◆ Records contained in a dataset
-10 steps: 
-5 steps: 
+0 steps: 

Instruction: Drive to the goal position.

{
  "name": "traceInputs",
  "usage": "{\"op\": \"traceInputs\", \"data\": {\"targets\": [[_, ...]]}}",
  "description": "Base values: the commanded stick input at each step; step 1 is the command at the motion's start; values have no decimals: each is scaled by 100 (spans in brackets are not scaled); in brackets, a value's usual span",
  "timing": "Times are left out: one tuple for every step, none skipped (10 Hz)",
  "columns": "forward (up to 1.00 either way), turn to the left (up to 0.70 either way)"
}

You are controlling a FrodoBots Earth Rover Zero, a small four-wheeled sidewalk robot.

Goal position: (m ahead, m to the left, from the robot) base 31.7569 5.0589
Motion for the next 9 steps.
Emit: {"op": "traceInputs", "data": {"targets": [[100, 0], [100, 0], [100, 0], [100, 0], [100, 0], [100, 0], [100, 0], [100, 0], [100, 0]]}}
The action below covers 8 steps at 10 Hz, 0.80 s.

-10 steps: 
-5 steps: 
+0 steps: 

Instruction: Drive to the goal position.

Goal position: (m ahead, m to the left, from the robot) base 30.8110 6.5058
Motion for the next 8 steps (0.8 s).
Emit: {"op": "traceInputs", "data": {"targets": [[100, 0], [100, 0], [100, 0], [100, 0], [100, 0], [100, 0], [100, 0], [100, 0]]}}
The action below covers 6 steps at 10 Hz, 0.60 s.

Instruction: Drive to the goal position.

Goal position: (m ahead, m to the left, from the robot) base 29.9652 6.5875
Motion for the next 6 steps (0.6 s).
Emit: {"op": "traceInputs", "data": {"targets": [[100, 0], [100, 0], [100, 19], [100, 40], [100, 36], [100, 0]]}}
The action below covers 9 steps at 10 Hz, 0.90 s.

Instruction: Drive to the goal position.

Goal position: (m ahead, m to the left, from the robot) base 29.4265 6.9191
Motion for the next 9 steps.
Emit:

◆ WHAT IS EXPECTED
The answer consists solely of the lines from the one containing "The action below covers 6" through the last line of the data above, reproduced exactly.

◆ PROBLEM SOLUTION
The action below covers 6 steps at 10 Hz, 0.60 s.

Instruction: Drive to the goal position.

Goal position: (m ahead, m to the left, from the robot) base 29.9652 6.5875
Motion for the next 6 steps (0.6 s).
Emit: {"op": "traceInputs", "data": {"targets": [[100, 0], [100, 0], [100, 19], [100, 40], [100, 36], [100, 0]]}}
The action below covers 9 steps at 10 Hz, 0.90 s.

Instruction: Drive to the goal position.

Goal position: (m ahead, m to the left, from the robot) base 29.4265 6.9191
Motion for the next 9 steps.
Emit:

What appears above is the complete answer.